Delving deeper into the vegetation indices could be necessary for future models. Firstly, tests could be run to see if some of the indices were redundant or counterproductive. Some of the indices could have been superfluous in our model and therefore including two virtually identical indices wasn't necessary. These significance test could be explored by doing an iterative process of adding indices one at a time, and seeing how much they influence the end result. This test could also determine if a different combination of indices could net better results than the one used in this project. Perhaps our original assumptions of these indices relationship to forest fire likelihood is  even wrong.
Adding other variables such as precipitation or a cloud mask may also improve the result, even though certain indices do cover how much moisture the vegetation has.
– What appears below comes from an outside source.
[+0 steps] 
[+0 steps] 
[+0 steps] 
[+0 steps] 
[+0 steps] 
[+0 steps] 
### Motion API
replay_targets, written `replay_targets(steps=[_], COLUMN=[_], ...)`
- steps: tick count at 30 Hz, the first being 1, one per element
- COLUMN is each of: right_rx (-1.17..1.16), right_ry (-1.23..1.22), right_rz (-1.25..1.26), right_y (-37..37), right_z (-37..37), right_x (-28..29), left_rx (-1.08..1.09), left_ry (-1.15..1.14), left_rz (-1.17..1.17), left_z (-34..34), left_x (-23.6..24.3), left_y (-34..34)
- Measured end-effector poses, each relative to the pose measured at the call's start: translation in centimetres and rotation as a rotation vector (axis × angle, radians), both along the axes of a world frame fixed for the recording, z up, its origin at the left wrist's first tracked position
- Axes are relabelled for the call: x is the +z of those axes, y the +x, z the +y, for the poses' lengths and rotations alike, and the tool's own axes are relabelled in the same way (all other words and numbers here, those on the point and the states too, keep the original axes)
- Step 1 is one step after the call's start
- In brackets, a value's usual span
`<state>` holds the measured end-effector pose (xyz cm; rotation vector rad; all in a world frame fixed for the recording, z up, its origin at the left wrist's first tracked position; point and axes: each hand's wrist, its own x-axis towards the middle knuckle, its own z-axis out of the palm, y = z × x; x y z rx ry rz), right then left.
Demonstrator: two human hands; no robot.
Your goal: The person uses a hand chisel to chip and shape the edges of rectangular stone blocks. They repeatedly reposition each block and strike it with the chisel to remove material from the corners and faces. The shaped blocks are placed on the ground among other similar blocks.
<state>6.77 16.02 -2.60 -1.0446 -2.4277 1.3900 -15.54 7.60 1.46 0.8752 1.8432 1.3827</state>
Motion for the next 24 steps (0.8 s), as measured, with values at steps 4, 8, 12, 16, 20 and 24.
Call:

Furthermore the different parameters could be weighted differently, since some may have a higher impact than others. For instance, temperature as a parameter might have a higher impact than some of the indices, and could therefore be weighted higher in the model.

Conclusion

We achieved highly satisfactory results with our stated goal of predicting wildfires using a MODIS-only approach. 85% of all known fires between May 8th and September 5th, 2019 were classified in our two highest predictive classes. 60% of all known fires were classified in the highest predictive class. This result indicates that with the right use of variables and derived indices, a remote sensing only approach to forest fire prediction is a useful one. Although in the field of fire prediction the tides are changing in favour of a mixed ground based and satellite based approach to wildfire prediction, one of the strengths of our methodology is the standardization of prediction across large and remote areas. This is especially beneficial for areas which have little to no ground based observations of climatic or meteorological conditions. In cases where remote areas need to be considered, relying on this MODIS-only fire prediction model has a good chance of returning better results than other extant methods.